* _Work instruction_
Images in the data are to be skipped, while every line is restated exactly as written.

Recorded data
▬▬▬▬▬▬▬▬▬▬
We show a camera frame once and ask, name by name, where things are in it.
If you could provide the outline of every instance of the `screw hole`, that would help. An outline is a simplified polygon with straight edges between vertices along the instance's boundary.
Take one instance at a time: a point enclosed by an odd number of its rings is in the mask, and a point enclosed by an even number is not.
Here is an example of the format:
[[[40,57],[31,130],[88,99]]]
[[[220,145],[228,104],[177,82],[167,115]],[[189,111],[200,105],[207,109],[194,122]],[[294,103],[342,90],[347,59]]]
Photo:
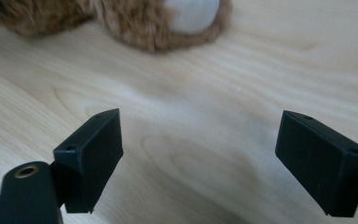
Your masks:
[[[34,166],[34,165],[26,166],[26,167],[20,169],[19,171],[17,171],[16,174],[14,174],[14,176],[18,179],[22,179],[22,178],[26,178],[31,175],[34,175],[38,171],[39,171],[39,167],[37,167],[37,166]]]
[[[358,149],[357,148],[351,148],[350,151],[355,153],[355,154],[358,154]]]
[[[72,150],[75,150],[76,148],[77,148],[77,146],[71,145],[71,146],[68,146],[68,147],[66,148],[66,150],[67,150],[67,151],[72,151]]]

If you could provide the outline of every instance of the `wooden table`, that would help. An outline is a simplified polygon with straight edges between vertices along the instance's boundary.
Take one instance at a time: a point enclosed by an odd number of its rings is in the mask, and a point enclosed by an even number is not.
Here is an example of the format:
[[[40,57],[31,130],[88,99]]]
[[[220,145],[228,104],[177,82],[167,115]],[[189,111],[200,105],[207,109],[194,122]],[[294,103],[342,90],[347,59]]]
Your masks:
[[[0,184],[120,108],[124,157],[96,211],[65,223],[358,223],[325,216],[274,153],[283,110],[358,142],[358,1],[233,2],[216,42],[166,55],[97,22],[0,28]]]

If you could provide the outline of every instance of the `stuffed animal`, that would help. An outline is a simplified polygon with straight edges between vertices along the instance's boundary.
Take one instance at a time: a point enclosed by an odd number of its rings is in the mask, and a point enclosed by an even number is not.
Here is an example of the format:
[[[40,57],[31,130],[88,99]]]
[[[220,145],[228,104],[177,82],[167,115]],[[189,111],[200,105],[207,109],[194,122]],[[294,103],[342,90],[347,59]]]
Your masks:
[[[52,35],[96,18],[129,45],[166,51],[215,40],[230,12],[230,0],[0,0],[0,25]]]

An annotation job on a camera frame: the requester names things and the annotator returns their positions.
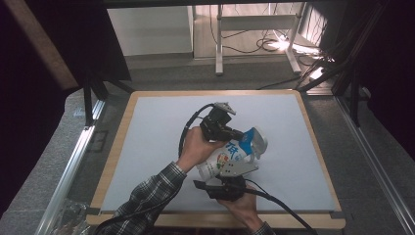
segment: human hand
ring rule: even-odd
[[[217,200],[217,202],[229,210],[234,217],[250,229],[256,232],[263,224],[256,211],[256,195],[245,193],[244,196],[235,202]]]
[[[223,141],[208,142],[201,128],[195,126],[187,132],[182,154],[176,163],[183,171],[189,172],[193,166],[203,163],[214,150],[223,145]]]

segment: wooden border
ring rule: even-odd
[[[125,136],[128,130],[128,126],[131,122],[134,114],[134,109],[137,104],[137,100],[140,97],[168,97],[168,96],[232,96],[232,95],[281,95],[281,94],[294,94],[297,97],[297,101],[302,112],[302,116],[307,126],[308,132],[311,137],[311,141],[314,145],[314,149],[317,154],[318,161],[320,162],[323,174],[326,178],[329,191],[332,195],[335,203],[335,212],[342,212],[339,200],[334,190],[330,175],[328,173],[326,164],[324,163],[320,148],[315,138],[314,131],[309,121],[307,112],[305,110],[304,103],[302,102],[301,95],[297,91],[293,90],[210,90],[210,91],[136,91],[131,94],[128,101],[125,113],[122,117],[121,123],[118,128],[118,132],[115,137],[114,144],[111,148],[110,155],[102,173],[100,182],[96,189],[94,198],[91,203],[91,208],[100,208],[104,203],[105,195],[110,187],[112,178],[115,173],[116,165],[121,154],[122,145],[125,140]],[[332,218],[328,212],[317,213],[300,213],[299,214],[308,224],[313,228],[324,229],[342,229],[346,226],[346,220],[344,218]],[[87,222],[89,224],[99,224],[109,218],[112,214],[100,214],[100,215],[87,215]],[[276,228],[303,228],[303,226],[287,213],[274,213],[267,214],[261,213],[259,215],[263,220],[271,227]],[[168,227],[216,227],[216,228],[241,228],[244,227],[241,223],[236,221],[231,214],[228,213],[209,213],[209,212],[195,212],[195,213],[163,213],[159,216],[155,226],[168,226]]]

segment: white board
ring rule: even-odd
[[[259,170],[246,175],[269,194],[295,211],[333,211],[335,203],[317,159],[310,134],[294,94],[254,96],[172,96],[139,98],[125,136],[115,175],[102,212],[114,212],[125,203],[137,184],[159,173],[172,161],[185,123],[202,106],[228,102],[237,112],[228,126],[249,130],[259,126],[268,139],[268,149],[256,161]],[[210,109],[201,113],[208,114]],[[179,194],[166,211],[219,212],[225,208],[196,189],[201,180],[193,168]],[[257,199],[260,212],[281,211],[276,204]]]

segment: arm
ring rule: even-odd
[[[217,200],[217,202],[229,210],[253,235],[275,235],[271,227],[266,222],[263,222],[257,214],[256,195],[246,193],[235,202],[224,200]]]
[[[180,190],[186,173],[195,165],[204,162],[223,142],[208,142],[199,127],[188,131],[182,155],[176,163],[169,164],[159,174],[140,183],[131,193],[128,202],[115,212],[115,216],[132,214],[163,203],[156,210],[134,216],[125,222],[112,224],[106,234],[145,234],[148,233],[163,208]]]

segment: plaid shirt
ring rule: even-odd
[[[171,201],[175,193],[180,190],[186,173],[176,163],[169,164],[159,174],[151,176],[140,183],[131,193],[128,202],[115,212],[115,216],[131,214],[151,208],[167,199],[167,202],[156,210],[134,216],[125,222],[112,224],[105,231],[106,234],[149,234],[152,233],[154,223],[165,205]],[[269,225],[264,225],[254,235],[274,234]]]

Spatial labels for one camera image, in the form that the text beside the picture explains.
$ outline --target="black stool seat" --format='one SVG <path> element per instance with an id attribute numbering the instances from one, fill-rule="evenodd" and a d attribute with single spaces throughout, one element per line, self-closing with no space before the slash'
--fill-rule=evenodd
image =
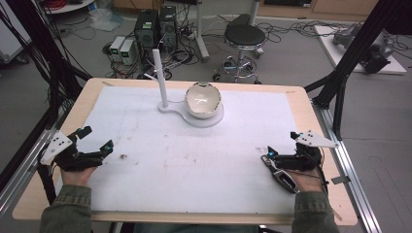
<path id="1" fill-rule="evenodd" d="M 260 29 L 247 24 L 228 27 L 224 32 L 224 37 L 234 46 L 240 47 L 260 46 L 266 39 Z"/>

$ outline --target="clear bowl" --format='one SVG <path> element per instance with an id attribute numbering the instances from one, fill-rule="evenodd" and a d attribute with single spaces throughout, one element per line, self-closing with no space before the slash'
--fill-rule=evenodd
<path id="1" fill-rule="evenodd" d="M 210 83 L 195 83 L 188 89 L 185 96 L 188 112 L 198 118 L 214 116 L 221 100 L 219 90 Z"/>

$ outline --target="wooden table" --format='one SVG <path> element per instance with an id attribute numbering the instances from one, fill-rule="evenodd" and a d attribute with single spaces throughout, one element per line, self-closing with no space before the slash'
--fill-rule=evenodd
▬▬▬▬▬▬▬▬▬▬
* _Your response_
We show a camera frame once and ask, name by name, where things are in it.
If you could provide the outline of every instance of the `screw hole`, that would help. An outline is a simplified polygon with straight edges between vertices along the instance's boundary.
Take one instance at a time: a point enclosed by an odd number of its rings is in the mask, and a point enclosed by an even number is not.
Here is an example of the format:
[[[40,57],[31,130],[88,99]]]
[[[220,145],[228,104],[177,82],[167,115]],[[189,111],[200,105],[207,109],[194,122]],[[294,103],[342,90],[347,59]]]
Photo:
Your masks:
[[[34,166],[34,165],[26,166],[26,167],[20,169],[19,171],[17,171],[16,174],[14,174],[14,176],[18,179],[22,179],[22,178],[26,178],[31,175],[34,175],[38,171],[39,171],[39,167],[37,167],[37,166]]]
[[[358,149],[357,148],[351,148],[350,151],[355,153],[355,154],[358,154]]]
[[[72,150],[75,150],[76,148],[77,148],[77,146],[71,145],[71,146],[68,146],[68,147],[66,148],[66,150],[67,150],[67,151],[72,151]]]

If you could provide the outline of every instance of the `wooden table`, that would help. An outline is a simplified polygon with straight edges between vertices along the instance's boundary.
Take one instance at a time: a point enclosed by an odd number of its rings is in the mask, and a point enclosed by an even number is not.
Here is an example of the format:
[[[40,57],[31,130],[88,99]]]
[[[220,145],[228,104],[177,82],[167,115]],[[189,111],[200,105],[207,109],[194,122]],[[294,103],[342,90],[347,59]]]
Your masks:
[[[0,184],[120,108],[124,157],[96,211],[65,223],[358,223],[325,216],[274,153],[283,110],[358,142],[358,1],[233,2],[216,42],[166,55],[97,22],[0,28]]]

If you could provide the outline of every instance of the `stuffed animal`, that would help. An outline is a simplified polygon with straight edges between vertices along the instance's boundary.
Take one instance at a time: a point enclosed by an odd number of its rings is in the mask, and a point enclosed by an even number is not.
Here is an example of the format:
[[[40,57],[31,130],[88,99]]]
[[[220,145],[228,104],[177,82],[167,115]],[[189,111],[200,105],[207,109],[194,122]],[[294,103],[342,90],[347,59]]]
Your masks:
[[[52,35],[96,18],[129,45],[166,51],[215,40],[230,12],[230,0],[0,0],[0,25]]]

An annotation job on a camera frame: the requester names things and the annotator returns their positions.
segment: human hand
ring rule: even-odd
[[[217,200],[217,202],[229,210],[234,217],[250,229],[256,232],[263,224],[256,211],[256,195],[245,193],[244,196],[235,202]]]
[[[223,141],[208,142],[201,128],[195,126],[187,132],[182,154],[176,163],[183,171],[189,172],[193,166],[203,163],[214,150],[223,145]]]

segment: wooden border
ring rule: even-odd
[[[125,136],[128,130],[128,126],[131,122],[134,114],[134,109],[137,104],[137,100],[140,97],[168,97],[168,96],[232,96],[232,95],[281,95],[281,94],[294,94],[297,97],[297,101],[302,112],[302,116],[307,126],[308,132],[311,137],[311,141],[314,145],[314,149],[317,154],[318,161],[320,162],[323,174],[326,178],[329,191],[332,195],[335,203],[335,212],[342,212],[339,200],[334,190],[330,175],[328,173],[326,164],[324,163],[320,148],[315,138],[314,131],[309,121],[307,112],[305,110],[304,103],[302,102],[301,95],[297,91],[293,90],[210,90],[210,91],[136,91],[131,94],[128,101],[125,113],[122,117],[121,123],[118,128],[118,132],[115,137],[114,144],[111,148],[110,155],[102,173],[100,182],[96,189],[94,198],[91,203],[91,208],[100,208],[104,203],[105,195],[110,187],[112,178],[115,173],[116,165],[121,154],[122,145],[125,140]],[[332,218],[328,212],[317,213],[300,213],[299,214],[308,224],[313,228],[324,229],[342,229],[346,226],[346,220],[344,218]],[[87,222],[89,224],[99,224],[109,218],[112,214],[100,214],[100,215],[87,215]],[[276,228],[303,228],[303,226],[287,213],[274,213],[267,214],[261,213],[259,215],[263,220],[271,227]],[[168,227],[216,227],[216,228],[241,228],[244,227],[241,223],[236,221],[231,214],[228,213],[209,213],[209,212],[195,212],[195,213],[163,213],[159,216],[155,226],[168,226]]]

segment: white board
ring rule: even-odd
[[[259,170],[246,175],[269,194],[295,211],[333,211],[335,203],[317,159],[310,134],[294,94],[254,96],[172,96],[139,98],[125,136],[115,175],[102,212],[114,212],[125,203],[137,184],[159,173],[172,161],[185,123],[202,106],[228,102],[237,112],[228,126],[249,130],[259,126],[268,139],[268,149],[256,161]],[[210,109],[201,113],[208,114]],[[179,194],[166,211],[219,212],[225,208],[196,189],[201,180],[193,168]],[[257,199],[260,212],[281,211],[276,204]]]

segment: arm
ring rule: even-odd
[[[217,200],[217,202],[229,210],[253,235],[275,235],[271,227],[266,222],[263,222],[257,214],[256,195],[246,193],[235,202],[224,200]]]
[[[180,190],[186,173],[195,165],[204,162],[223,142],[208,142],[199,127],[188,131],[182,155],[176,163],[169,164],[159,174],[140,183],[131,193],[128,202],[115,212],[115,216],[132,214],[163,203],[156,210],[134,216],[125,222],[112,224],[106,234],[145,234],[148,233],[163,208]]]

segment: plaid shirt
ring rule: even-odd
[[[171,201],[175,193],[180,190],[186,173],[176,163],[169,164],[159,174],[151,176],[140,183],[131,193],[128,202],[115,212],[115,216],[131,214],[151,208],[167,199],[167,202],[156,210],[134,216],[125,222],[112,224],[105,231],[106,234],[149,234],[152,233],[154,223],[165,205]],[[269,225],[264,225],[254,235],[274,234]]]

Spatial labels for one camera image, in the form that the text beside the picture explains.
$ outline --target="black stool seat" --format='one SVG <path> element per instance with an id attribute numbering the instances from one, fill-rule="evenodd" and a d attribute with single spaces throughout, one element per line, self-closing with no space before the slash'
--fill-rule=evenodd
image =
<path id="1" fill-rule="evenodd" d="M 260 29 L 247 24 L 228 27 L 224 32 L 224 37 L 234 46 L 240 47 L 260 46 L 266 39 Z"/>

$ outline --target="clear bowl" --format='one SVG <path> element per instance with an id attribute numbering the instances from one, fill-rule="evenodd" and a d attribute with single spaces throughout, one element per line, self-closing with no space before the slash'
--fill-rule=evenodd
<path id="1" fill-rule="evenodd" d="M 210 83 L 195 83 L 188 89 L 185 96 L 188 112 L 198 118 L 214 116 L 221 100 L 219 90 Z"/>

$ outline --target="wooden table" --format='one SVG <path> element per instance with an id attribute numbering the instances from one, fill-rule="evenodd" and a d attribute with single spaces throughout, one element per line, self-closing with no space before the slash'
--fill-rule=evenodd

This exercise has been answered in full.